Si la nécessité d’avoir une paire de lunettes pour voir changer la face du monde et innover est l’un des premiers concepts fondateurs de mia et de sa philosophie, comme nous l’avons vu dans un premier article, le besoin de développer une approche effectuale pour passer à l’action est un autre de ces concepts fondateurs.
Vous éclairer sur l’approche effectuale et ses implications est l’un des objectifs de la rubrique #tia [territory in action]. Commençons dès à présent !
Sans doute, est-il beaucoup plus facile de piloter le projet de construction d’un avion futuriste, qu’une démarche de prospective territoriale.
Dans le premier cas l’intention est précise, il reste à apprécier la faisabilité d’un tel projet, les recherches permettront de réunir l’ensemble des informations nécessaires pour décider du financement. Une fois la décision prise, il s’agira de suivre ce que tous les manuels de management appellent « une démarche projet ».
Dans le cas d’approches dites « causales », la plupart des données sont connues, les risques sont identifiés, l’ingénierie employée permet de tracer un chemin qui conduit de la situation d’origine à la situation désirée.
Rien de comparable avec la fabrication d’un projet de territoire dans lequel la démarche consiste à fournir aux producteurs des représentations susceptibles d’éclairer le devenir du territoire et de permettre que s’opèrent certains choix. Il s’agit moins de dicter la marche à suivre, mais d’agir sur l’environnement cognitif des acteurs afin qu’ils prennent les bonnes décisions.
Et contrairement à la construction d’un avion, dans le cas d’une approche effectuale, nous sommes dans l’incapacité d’apprécier la situation d’origine sous tous ces aspects : problématiques à traiter, volonté des acteurs, marges de manœuvre réelle du territoire, nous avons généralement une vague idée du point d’arrivée, puisque c’est l’objectif de la démarche, et le chemin que nous comptons suivre amène à reconsidérer le point d’origine et les intentions.

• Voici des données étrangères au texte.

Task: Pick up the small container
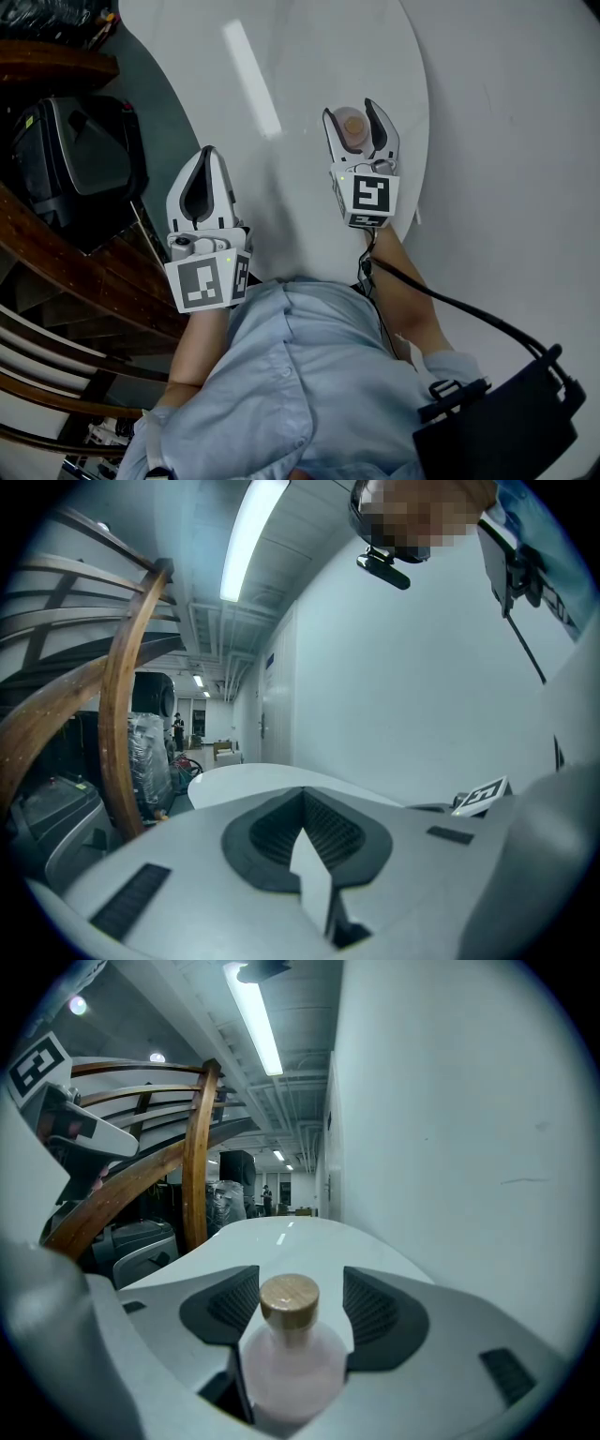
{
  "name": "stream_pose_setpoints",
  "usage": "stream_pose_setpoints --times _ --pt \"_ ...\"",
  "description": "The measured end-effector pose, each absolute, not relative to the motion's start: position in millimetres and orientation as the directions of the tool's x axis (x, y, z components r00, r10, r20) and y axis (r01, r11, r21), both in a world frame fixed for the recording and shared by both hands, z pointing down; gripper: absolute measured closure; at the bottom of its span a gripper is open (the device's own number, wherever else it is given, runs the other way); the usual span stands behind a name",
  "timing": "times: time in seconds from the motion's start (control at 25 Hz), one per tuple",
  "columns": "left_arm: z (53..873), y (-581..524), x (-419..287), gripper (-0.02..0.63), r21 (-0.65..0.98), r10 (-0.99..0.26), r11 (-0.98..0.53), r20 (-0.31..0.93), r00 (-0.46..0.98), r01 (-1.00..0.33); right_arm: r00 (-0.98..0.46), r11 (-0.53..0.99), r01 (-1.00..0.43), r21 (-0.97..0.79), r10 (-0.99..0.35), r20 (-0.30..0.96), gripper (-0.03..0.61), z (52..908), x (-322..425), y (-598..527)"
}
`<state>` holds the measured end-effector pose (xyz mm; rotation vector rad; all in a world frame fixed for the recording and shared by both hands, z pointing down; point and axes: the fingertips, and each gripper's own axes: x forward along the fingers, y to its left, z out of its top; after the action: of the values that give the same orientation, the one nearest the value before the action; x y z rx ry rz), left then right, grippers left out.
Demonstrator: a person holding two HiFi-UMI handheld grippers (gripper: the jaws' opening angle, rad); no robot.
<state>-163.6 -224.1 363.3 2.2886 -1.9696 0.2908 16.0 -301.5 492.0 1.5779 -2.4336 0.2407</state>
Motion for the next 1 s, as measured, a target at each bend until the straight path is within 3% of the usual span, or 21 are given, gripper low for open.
stream_pose_setpoints --times 0.4,0.88,1.0 --pt "363.6 -222.3 -160.9 0.615 -0.045 -0.967 -0.150 0.213 0.137 -0.988 -0.394 0.411 -0.912 0.002 -0.877 0.275 0.325 489.3 17.4 -305.6" --pt "362.9 -220.2 -161.4 0.615 -0.045 -0.969 -0.147 0.207 0.134 -0.988 -0.377 0.404 -0.914 0.040 -0.882 0.283 0.472 490.9 12.8 -304.5" --pt "362.5 -219.1 -160.5 0.615 -0.045 -0.969 -0.148 0.206 0.136 -0.988 -0.369 0.397 -0.917 0.048 -0.886 0.279 0.478 490.5 13.2 -304.2"
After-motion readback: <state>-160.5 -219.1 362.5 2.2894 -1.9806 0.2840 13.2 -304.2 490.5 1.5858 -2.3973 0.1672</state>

Les démarches que nous pilotons sur les territoires traitent d’éléments de connaissance qui ressemblent le plus souvent à un couteau dont, dirait le Canard Enchainé, on n’a « jamais vu ni la lame, ni le manche ».
Elles ne conduisent pas à construire un avion, mais un objet qui vole. Dans de tels systèmes, la rationalité causale ne fonctionne pas, car définir des objectifs précis au préalable est quasiment impossible.
Pour imaginer ces nouveaux possibles, il faut pouvoir s’appuyer sur une nouvelle compétence, précieuses pour concevoir les projets : la maitrise d’usage et ne pas seulement se contenter de la décision d’un maître d’ouvrage qui demande l’exécution d’une décision à un maître d’œuvre.
Ces deux approches ne s’opposent pas et sont complémentaires. L’approche effectuale est plus efficace en phase de démarrage (en mode conception), l’approche causale quant à elle devient plus pertinente lorsque que le projet est une solution et peut être exécuté. Dans la pratique, il serait plus judicieux de faire deux cahiers des charges correspondant à chacune des deux approches.
Leur complémentarité est indispensable pour identifier des enjeux, formuler des hypothèses plus robustes pour prendre des décisions rapides, et des hypothèses plus aléatoires qui ouvriront la voie à des stratégies d’expérimentation, construire des programmes d’actions selon différents modes (cf article Vincent Pacini, une connaissance hybride pour passer du mode récit au mode projet).